### Information shown

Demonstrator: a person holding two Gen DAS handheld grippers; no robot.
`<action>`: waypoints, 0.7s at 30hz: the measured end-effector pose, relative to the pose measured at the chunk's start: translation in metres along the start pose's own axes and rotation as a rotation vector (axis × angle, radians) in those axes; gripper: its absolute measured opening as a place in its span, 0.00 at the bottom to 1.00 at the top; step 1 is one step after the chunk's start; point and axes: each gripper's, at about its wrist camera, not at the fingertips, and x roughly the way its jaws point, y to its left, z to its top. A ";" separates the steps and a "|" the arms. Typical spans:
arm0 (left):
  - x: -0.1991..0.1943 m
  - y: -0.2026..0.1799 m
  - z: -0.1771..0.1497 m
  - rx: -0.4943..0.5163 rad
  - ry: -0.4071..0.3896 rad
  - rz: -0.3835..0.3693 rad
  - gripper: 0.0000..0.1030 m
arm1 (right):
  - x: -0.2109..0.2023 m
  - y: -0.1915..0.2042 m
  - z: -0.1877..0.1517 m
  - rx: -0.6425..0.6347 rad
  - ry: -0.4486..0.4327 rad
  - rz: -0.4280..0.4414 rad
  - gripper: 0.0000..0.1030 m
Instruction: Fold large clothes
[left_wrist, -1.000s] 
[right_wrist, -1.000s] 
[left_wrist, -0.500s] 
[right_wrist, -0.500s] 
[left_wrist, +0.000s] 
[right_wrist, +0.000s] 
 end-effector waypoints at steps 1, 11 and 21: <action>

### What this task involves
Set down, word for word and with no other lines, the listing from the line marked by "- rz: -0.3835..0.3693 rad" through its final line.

### Reply to the task
  - rz: -0.3835..0.3693 rad
  - gripper: 0.0000..0.1030 m
arm1 (right):
  - x: -0.2109..0.2023 m
  - y: -0.1915..0.2042 m
  - z: -0.1877..0.1517 m
  - rx: -0.6425..0.6347 rad
  - ry: -0.4486..0.4327 rad
  - rz: -0.4280..0.4414 rad
  - gripper: 0.0000..0.1030 m
Instruction: Fold large clothes
[left_wrist, -1.000s] 
[right_wrist, -1.000s] 
[left_wrist, -0.500s] 
[right_wrist, -0.500s] 
[left_wrist, +0.000s] 
[right_wrist, +0.000s] 
 end-effector waypoints at steps 1, 11 and 21: <action>

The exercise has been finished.